**Work required**
From the listing below, return every line with the string "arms" in it.

***** Data under study

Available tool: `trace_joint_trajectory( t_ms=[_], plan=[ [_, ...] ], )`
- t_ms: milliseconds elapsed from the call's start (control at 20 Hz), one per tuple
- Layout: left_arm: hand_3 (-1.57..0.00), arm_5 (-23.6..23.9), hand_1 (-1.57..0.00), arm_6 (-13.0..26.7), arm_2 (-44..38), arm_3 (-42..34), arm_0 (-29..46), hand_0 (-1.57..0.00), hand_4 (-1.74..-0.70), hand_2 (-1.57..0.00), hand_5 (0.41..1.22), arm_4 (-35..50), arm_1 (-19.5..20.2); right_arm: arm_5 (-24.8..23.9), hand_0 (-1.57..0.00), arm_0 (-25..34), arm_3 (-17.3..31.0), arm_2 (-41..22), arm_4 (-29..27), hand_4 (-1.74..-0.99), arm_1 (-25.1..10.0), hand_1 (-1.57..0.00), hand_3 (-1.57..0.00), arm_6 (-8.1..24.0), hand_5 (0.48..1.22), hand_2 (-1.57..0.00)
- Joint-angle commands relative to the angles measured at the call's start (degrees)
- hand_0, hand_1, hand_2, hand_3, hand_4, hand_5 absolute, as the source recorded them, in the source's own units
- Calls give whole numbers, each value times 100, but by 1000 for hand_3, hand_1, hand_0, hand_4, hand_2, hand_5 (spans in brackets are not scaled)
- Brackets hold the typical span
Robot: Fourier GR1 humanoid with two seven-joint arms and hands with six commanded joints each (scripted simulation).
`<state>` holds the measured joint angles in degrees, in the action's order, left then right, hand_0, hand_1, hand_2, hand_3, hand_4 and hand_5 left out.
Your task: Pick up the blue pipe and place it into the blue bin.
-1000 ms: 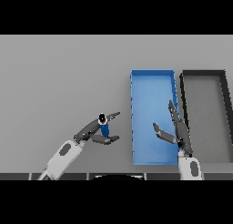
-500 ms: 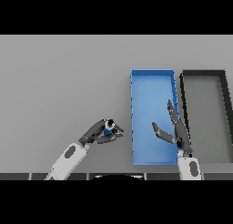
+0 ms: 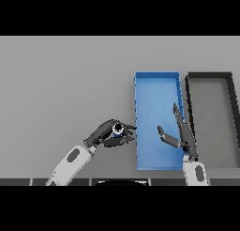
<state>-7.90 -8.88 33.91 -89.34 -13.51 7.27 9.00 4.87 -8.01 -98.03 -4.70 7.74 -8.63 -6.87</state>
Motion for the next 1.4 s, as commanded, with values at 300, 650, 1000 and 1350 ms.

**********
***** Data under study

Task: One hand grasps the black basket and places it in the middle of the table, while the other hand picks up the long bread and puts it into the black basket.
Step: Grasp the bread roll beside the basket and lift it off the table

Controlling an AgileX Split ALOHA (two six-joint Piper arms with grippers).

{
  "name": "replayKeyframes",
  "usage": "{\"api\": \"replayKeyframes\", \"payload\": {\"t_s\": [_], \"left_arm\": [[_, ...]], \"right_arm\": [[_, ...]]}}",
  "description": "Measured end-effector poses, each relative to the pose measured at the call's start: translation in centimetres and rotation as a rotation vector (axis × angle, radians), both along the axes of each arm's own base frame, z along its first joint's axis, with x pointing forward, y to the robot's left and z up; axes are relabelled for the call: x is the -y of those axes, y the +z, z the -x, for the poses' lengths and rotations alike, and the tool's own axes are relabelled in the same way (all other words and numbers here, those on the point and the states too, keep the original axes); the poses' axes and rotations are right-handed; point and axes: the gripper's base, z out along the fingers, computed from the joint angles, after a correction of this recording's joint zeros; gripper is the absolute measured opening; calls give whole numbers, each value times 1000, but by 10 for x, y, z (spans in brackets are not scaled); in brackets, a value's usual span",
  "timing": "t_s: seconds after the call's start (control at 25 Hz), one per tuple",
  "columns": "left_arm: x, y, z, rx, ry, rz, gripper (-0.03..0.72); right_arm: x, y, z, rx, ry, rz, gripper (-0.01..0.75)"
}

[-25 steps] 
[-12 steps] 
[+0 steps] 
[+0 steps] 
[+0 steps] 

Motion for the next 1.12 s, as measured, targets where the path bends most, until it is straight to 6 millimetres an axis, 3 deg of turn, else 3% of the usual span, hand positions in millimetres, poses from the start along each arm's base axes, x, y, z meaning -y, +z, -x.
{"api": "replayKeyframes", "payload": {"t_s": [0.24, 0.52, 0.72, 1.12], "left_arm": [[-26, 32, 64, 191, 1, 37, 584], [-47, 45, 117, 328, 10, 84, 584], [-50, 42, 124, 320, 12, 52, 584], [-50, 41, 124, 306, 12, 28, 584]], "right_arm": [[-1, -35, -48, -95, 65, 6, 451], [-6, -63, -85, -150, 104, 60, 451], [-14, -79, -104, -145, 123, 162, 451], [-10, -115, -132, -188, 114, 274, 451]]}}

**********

**Expected output**
Robot: Fourier GR1 humanoid with two seven-joint arms and hands with six commanded joints each (scripted simulation).
Controlling an AgileX Split ALOHA (two six-joint Piper arms with grippers).

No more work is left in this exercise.